[TASK PROMPT] Retype the data below without altering anything.

[SUPPLIED MATERIAL]
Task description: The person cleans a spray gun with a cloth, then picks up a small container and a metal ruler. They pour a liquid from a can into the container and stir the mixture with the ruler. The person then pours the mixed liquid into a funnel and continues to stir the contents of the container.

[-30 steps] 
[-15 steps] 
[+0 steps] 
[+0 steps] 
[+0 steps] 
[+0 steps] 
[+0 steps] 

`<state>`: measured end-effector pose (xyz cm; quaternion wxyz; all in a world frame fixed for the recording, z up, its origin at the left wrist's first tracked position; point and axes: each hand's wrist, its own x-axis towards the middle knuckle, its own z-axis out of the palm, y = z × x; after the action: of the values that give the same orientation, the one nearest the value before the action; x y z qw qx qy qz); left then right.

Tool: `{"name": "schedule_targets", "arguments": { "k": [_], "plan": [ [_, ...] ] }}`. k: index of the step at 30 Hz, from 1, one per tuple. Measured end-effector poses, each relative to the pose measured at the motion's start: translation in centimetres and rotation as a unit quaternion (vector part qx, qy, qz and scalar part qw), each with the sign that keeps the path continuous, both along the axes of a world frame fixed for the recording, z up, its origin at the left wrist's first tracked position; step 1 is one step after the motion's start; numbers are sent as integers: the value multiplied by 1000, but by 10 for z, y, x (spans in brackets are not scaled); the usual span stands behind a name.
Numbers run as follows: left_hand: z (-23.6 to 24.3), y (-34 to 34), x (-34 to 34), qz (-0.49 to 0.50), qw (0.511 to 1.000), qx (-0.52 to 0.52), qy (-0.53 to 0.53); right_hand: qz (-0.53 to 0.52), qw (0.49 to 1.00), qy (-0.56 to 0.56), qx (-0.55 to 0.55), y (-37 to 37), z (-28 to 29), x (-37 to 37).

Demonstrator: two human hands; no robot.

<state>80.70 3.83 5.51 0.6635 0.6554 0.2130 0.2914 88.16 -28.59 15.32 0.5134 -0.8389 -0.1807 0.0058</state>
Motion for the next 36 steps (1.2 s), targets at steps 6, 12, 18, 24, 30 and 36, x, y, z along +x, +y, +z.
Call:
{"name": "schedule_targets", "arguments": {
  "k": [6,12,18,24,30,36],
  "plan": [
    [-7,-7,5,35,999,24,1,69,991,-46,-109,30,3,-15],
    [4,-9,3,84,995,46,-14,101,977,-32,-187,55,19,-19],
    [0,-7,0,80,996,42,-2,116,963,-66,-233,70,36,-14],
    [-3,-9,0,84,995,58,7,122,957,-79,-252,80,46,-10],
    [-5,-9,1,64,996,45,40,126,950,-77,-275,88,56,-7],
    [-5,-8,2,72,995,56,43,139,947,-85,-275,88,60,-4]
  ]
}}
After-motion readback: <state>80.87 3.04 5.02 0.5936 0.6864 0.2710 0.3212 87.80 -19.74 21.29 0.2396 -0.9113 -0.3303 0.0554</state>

[SOLUTION FOR THIS TASK]
Task description: The person cleans a spray gun with a cloth, then picks up a small container and a metal ruler. They pour a liquid from a can into the container and stir the mixture with the ruler. The person then pours the mixed liquid into a funnel and continues to stir the contents of the container.

[-30 steps] 
[-15 steps] 
[+0 steps] 
[+0 steps] 
[+0 steps] 
[+0 steps] 
[+0 steps] 

`<state>`: measured end-effector pose (xyz cm; quaternion wxyz; all in a world frame fixed for the recording, z up, its origin at the left wrist's first tracked position; point and axes: each hand's wrist, its own x-axis towards the middle knuckle, its own z-axis out of the palm, y = z × x; after the action: of the values that give the same orientation, the one nearest the value before the action; x y z qw qx qy qz); left then right.

Tool: `{"name": "schedule_targets", "arguments": { "k": [_], "plan": [ [_, ...] ] }}`. k: index of the step at 30 Hz, from 1, one per tuple. Measured end-effector poses, each relative to the pose measured at the motion's start: translation in centimetres and rotation as a unit quaternion (vector part qx, qy, qz and scalar part qw), each with the sign that keeps the path continuous, both along the axes of a world frame fixed for the recording, z up, its origin at the left wrist's first tracked position; step 1 is one step after the motion's start; numbers are sent as integers: the value multiplied by 1000, but by 10 for z, y, x (spans in brackets are not scaled); the usual span stands behind a name.
Numbers run as follows: left_hand: z (-23.6 to 24.3), y (-34 to 34), x (-34 to 34), qz (-0.49 to 0.50), qw (0.511 to 1.000), qx (-0.52 to 0.52), qy (-0.53 to 0.53); right_hand: qz (-0.53 to 0.52), qw (0.49 to 1.00), qy (-0.56 to 0.56), qx (-0.55 to 0.55), y (-37 to 37), z (-28 to 29), x (-37 to 37).

Demonstrator: two human hands; no robot.

<state>80.70 3.83 5.51 0.6635 0.6554 0.2130 0.2914 88.16 -28.59 15.32 0.5134 -0.8389 -0.1807 0.0058</state>
Motion for the next 36 steps (1.2 s), targets at steps 6, 12, 18, 24, 30 and 36, x, y, z along +x, +y, +z.
Call:
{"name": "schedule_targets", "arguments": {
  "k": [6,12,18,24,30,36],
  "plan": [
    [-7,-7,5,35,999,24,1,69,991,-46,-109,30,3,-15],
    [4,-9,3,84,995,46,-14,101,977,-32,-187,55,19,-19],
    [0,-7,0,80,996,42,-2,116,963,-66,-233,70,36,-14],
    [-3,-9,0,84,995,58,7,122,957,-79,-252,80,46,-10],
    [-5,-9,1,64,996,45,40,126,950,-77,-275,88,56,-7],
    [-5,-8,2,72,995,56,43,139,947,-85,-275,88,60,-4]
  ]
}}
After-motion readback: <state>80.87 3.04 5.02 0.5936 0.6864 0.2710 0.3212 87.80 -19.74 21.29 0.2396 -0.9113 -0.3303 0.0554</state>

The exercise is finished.